Si cada parte insiste en prevalecer sin condiciones, les espera el fracaso y, lo que es peor, llevarán a Venezuela a una confrontación de consecuencias imprevisibles, pero ciertamente desastrosas. En el caso de triunfar quienes aspiran a volver a la democracia a través de la violencia, fuera de que negarían los valores que pretenden defender, tendrían que vérselas con un pueblo hostil, que se acostumbró a ser cortejado. No podrían reconstruir la democracia de base popular que predominó en la segunda mitad del siglo XX.

Los supuestos revolucionarios, por su parte, se verían condenados a ser un nuevo peronismo sin Perón (tal como muchos pronostican) con sus Cámporas, Isabelitas, Menems y Kirchners, basculando entre improvisaciones y luchas intestinas en la búsqueda de una ideología que no tienen o provocando golpes militares. Y si regresa el líder, se verían condenados a seguir siendo los personajes sumisos sin voluntad propia que ya han sido, aun en su ausencia.

A ambos les pasaría lo que Barbara Tuchman cuenta en su libro La marcha de la tontería: “Carlos X, el último Borbón francés en reinar, hermano de Luis XVI y de su breve sucesor Luis XVIII, mostró un tipo de tontería recurrente que como mejor puede describirse es como la de tipo Humpty Dumpty: esto es, el esfuerzo de reinstalar una estructura caída y destruida, dando vuelta a la historia”.

Si, por otra parte, se mantiene la confrontación, además de horrores que ni siquiera me atrevo a mencionar, se aplicarían a nuestro país los conocidos versos de Antonio Machado: “Españolito que vienes/ al mundo te guarde Dios./ Una de las dos Españas/ ha de helarte el corazón”.

Profecía que lamentablemente tuvo vigencia durante muchas décadas, luego de una guerra civil destructora y fratricida.

Sólo fue mucho después cuando empezó a hacerse realidad otra estrofa del poeta: “Ya hay un español que quiere/ vivir y a vivir empieza,/ entre una España que muere/ y otra España que bosteza”.

Por lo que si queremos ahorrarnos las atrocidades, la decadencia y los odios que provocaron la Guerra Civil española y la muy larga dictadura fascista del general Francisco Franco, resulta necesario olvidarse de períodos históricos ya terminados o que están acabándose y aspirar a la reconciliación de los que vivimos en esta tierra.

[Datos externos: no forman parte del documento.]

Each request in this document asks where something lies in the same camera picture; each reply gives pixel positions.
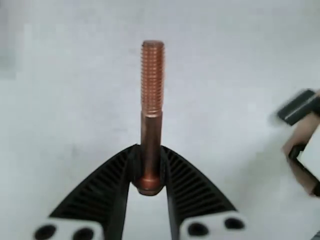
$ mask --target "smooth bolt shank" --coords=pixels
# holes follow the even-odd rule
[[[147,40],[141,53],[141,162],[142,177],[138,190],[153,196],[162,189],[160,180],[160,150],[162,106],[164,98],[165,45]]]

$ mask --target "bolt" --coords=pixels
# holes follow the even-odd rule
[[[154,196],[163,188],[160,179],[161,128],[164,98],[165,45],[146,40],[141,51],[141,194]]]

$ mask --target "threaded bolt shaft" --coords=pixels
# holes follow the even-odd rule
[[[164,98],[165,45],[147,40],[141,51],[141,106],[147,117],[159,116]]]

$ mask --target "white background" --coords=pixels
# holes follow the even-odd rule
[[[162,143],[221,189],[252,239],[319,230],[320,201],[281,154],[292,129],[269,116],[298,90],[319,88],[320,1],[1,4],[15,46],[14,74],[0,76],[1,239],[30,239],[88,174],[139,142],[144,39],[166,45]],[[123,239],[151,238],[170,239],[166,192],[131,188]]]

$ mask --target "black hole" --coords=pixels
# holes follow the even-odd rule
[[[209,233],[209,230],[202,223],[194,222],[189,225],[188,233],[190,236],[205,236]]]
[[[227,229],[243,229],[245,224],[237,218],[228,218],[225,220],[224,225]]]
[[[34,233],[34,238],[36,240],[46,240],[51,238],[55,232],[56,232],[56,227],[54,225],[44,225],[40,227],[35,233]]]
[[[78,231],[76,231],[73,235],[72,240],[91,240],[94,237],[94,231],[92,231],[90,228],[81,228]]]

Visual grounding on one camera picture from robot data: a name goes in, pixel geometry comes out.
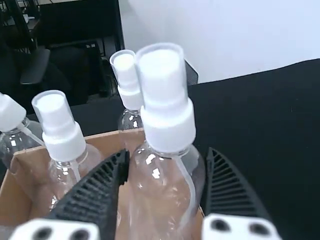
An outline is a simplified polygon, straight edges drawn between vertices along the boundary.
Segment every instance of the chair armrest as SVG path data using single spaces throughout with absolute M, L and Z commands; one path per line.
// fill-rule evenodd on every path
M 28 65 L 23 69 L 20 78 L 21 85 L 40 84 L 48 67 L 50 50 L 37 49 L 30 55 Z

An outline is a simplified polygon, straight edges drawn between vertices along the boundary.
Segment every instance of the black tablecloth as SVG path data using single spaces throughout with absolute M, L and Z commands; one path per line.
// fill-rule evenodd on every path
M 319 59 L 189 88 L 194 145 L 239 168 L 285 240 L 319 239 L 319 92 Z M 72 108 L 86 136 L 116 130 L 122 110 L 117 97 Z

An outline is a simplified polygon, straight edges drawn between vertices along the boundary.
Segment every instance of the screw hole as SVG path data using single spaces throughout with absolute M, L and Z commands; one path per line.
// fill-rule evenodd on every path
M 87 230 L 84 230 L 84 229 L 75 231 L 70 237 L 70 240 L 88 240 L 88 239 L 89 239 L 89 233 Z
M 269 229 L 260 223 L 251 224 L 249 229 L 251 233 L 256 235 L 262 235 L 262 236 L 270 235 Z
M 50 227 L 40 228 L 33 235 L 33 240 L 47 240 L 47 239 L 49 239 L 51 233 L 52 233 L 52 229 Z
M 214 230 L 218 230 L 220 232 L 229 232 L 230 231 L 229 225 L 225 221 L 220 220 L 220 219 L 213 220 L 211 222 L 211 228 Z

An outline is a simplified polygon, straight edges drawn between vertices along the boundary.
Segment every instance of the cardboard box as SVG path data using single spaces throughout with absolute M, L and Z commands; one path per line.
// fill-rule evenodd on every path
M 86 137 L 85 139 L 88 144 L 92 144 L 98 148 L 105 157 L 108 157 L 122 149 L 118 131 L 97 134 Z M 23 152 L 15 155 L 12 162 L 19 163 L 19 167 L 24 164 L 30 167 L 31 165 L 27 161 L 27 159 L 30 159 L 30 156 L 26 158 L 25 154 L 26 153 Z M 34 168 L 34 171 L 39 172 L 37 179 L 43 181 L 45 179 L 44 176 L 46 175 L 45 169 L 48 168 L 48 162 L 50 160 L 47 151 L 43 147 L 37 147 L 32 149 L 32 151 L 30 151 L 28 154 L 33 155 L 31 158 L 32 161 L 37 161 L 38 164 L 36 166 L 33 164 L 32 168 Z M 15 174 L 17 175 L 19 175 L 19 167 L 16 167 L 17 172 Z M 21 176 L 19 175 L 19 177 L 15 178 L 10 172 L 7 171 L 0 189 L 0 225 L 17 226 L 30 219 L 43 217 L 43 214 L 41 214 L 41 212 L 39 212 L 39 210 L 33 206 L 30 198 L 22 190 L 16 179 L 20 179 L 22 184 L 26 184 L 27 186 L 31 187 L 33 186 L 33 183 L 30 183 L 28 180 L 26 180 L 25 175 L 21 174 Z M 128 200 L 128 185 L 125 184 L 119 189 L 118 208 L 120 212 L 127 212 L 126 208 L 128 206 Z M 201 239 L 202 220 L 203 214 L 201 210 L 199 210 L 196 216 L 196 224 L 192 236 L 194 240 Z M 121 221 L 126 221 L 126 218 L 121 217 Z M 124 240 L 127 229 L 120 227 L 117 230 L 119 232 L 116 233 L 116 239 Z

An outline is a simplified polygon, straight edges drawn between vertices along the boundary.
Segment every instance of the clear plastic bottle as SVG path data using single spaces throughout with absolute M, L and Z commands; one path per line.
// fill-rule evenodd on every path
M 15 100 L 0 93 L 0 158 L 33 201 L 34 207 L 42 209 L 41 198 L 52 192 L 43 189 L 40 193 L 41 185 L 46 180 L 36 171 L 39 163 L 31 156 L 36 147 L 44 145 L 42 128 L 40 123 L 30 121 L 26 114 L 26 110 Z
M 205 184 L 204 161 L 192 145 L 194 108 L 184 53 L 172 43 L 138 51 L 146 141 L 130 160 L 130 240 L 191 240 Z
M 132 154 L 145 140 L 145 131 L 140 111 L 124 110 L 118 122 L 118 130 L 124 148 Z
M 50 208 L 53 208 L 82 177 L 103 160 L 103 156 L 97 148 L 86 144 L 63 92 L 44 91 L 33 98 L 32 106 L 42 125 L 43 141 L 51 157 L 49 177 L 54 197 Z
M 27 117 L 22 120 L 23 127 L 29 129 L 35 136 L 40 140 L 42 139 L 42 128 L 40 123 L 36 121 L 30 121 Z M 14 154 L 17 152 L 25 151 L 27 149 L 32 149 L 39 147 L 37 141 L 33 140 L 31 137 L 23 133 L 19 128 L 15 127 L 9 131 L 3 131 L 0 135 L 0 154 L 3 164 L 11 171 L 11 162 L 13 160 Z
M 118 91 L 126 108 L 118 121 L 119 137 L 132 154 L 144 142 L 145 133 L 140 117 L 143 97 L 135 67 L 136 54 L 131 50 L 120 50 L 110 57 L 114 75 L 118 82 Z

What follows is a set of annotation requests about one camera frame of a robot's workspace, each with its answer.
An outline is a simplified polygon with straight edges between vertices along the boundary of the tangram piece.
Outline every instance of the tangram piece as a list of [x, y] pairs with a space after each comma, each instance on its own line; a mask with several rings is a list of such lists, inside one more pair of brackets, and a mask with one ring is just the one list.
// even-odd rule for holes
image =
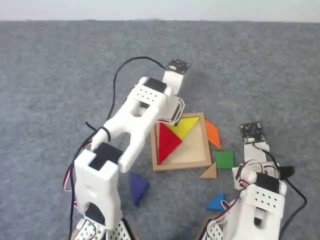
[[210, 143], [215, 145], [218, 149], [221, 149], [220, 136], [218, 128], [209, 122], [207, 119], [205, 120], [206, 134], [208, 135], [208, 140]]
[[135, 205], [138, 204], [139, 200], [147, 190], [148, 186], [149, 182], [147, 182], [145, 179], [132, 172], [130, 173], [130, 190], [132, 200]]
[[164, 123], [159, 124], [159, 156], [158, 164], [164, 160], [182, 143], [182, 140], [177, 137]]
[[217, 178], [217, 163], [212, 164], [201, 176], [201, 179], [216, 179]]
[[184, 139], [184, 137], [188, 134], [188, 132], [193, 128], [193, 126], [197, 123], [200, 117], [186, 117], [181, 118], [177, 126], [169, 125], [166, 126], [174, 132], [180, 139]]
[[220, 193], [215, 199], [213, 199], [207, 206], [208, 210], [224, 211], [225, 209], [221, 206], [220, 202], [225, 200], [225, 194]]
[[215, 162], [218, 169], [232, 169], [235, 166], [234, 153], [232, 151], [216, 151]]

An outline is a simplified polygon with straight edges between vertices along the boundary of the tangram puzzle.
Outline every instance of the tangram puzzle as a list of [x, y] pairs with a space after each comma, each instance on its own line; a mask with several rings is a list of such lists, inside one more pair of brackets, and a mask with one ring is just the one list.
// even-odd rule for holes
[[208, 141], [203, 113], [183, 114], [177, 126], [156, 123], [151, 131], [153, 170], [211, 166]]

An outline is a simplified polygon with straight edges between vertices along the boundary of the circuit board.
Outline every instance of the circuit board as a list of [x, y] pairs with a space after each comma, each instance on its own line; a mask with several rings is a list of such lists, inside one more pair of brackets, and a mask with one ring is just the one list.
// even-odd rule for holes
[[251, 122], [239, 125], [244, 144], [265, 142], [266, 137], [261, 122]]

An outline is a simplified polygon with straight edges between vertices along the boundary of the red triangle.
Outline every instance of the red triangle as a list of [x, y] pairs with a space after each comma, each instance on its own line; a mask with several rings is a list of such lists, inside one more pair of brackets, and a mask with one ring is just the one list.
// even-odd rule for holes
[[164, 160], [182, 143], [182, 140], [175, 135], [164, 123], [159, 124], [159, 157], [158, 164]]

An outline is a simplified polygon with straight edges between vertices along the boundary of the yellow triangle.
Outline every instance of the yellow triangle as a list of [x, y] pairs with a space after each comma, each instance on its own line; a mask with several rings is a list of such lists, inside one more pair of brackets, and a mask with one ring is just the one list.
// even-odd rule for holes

Tal como se hizo el 23 de enero de 1958. Lo que no quiere decir abstenerse de tomar partido. Yo, sin ir más lejos, me inclino decididamente por la alternativa democrática y la justicia social. Pero hay que hacerlo con realismo, mirando al porvenir con esperanza, sin provocar el odio, y sin tratar de recomponer los pedazos de los huevos ya rotos.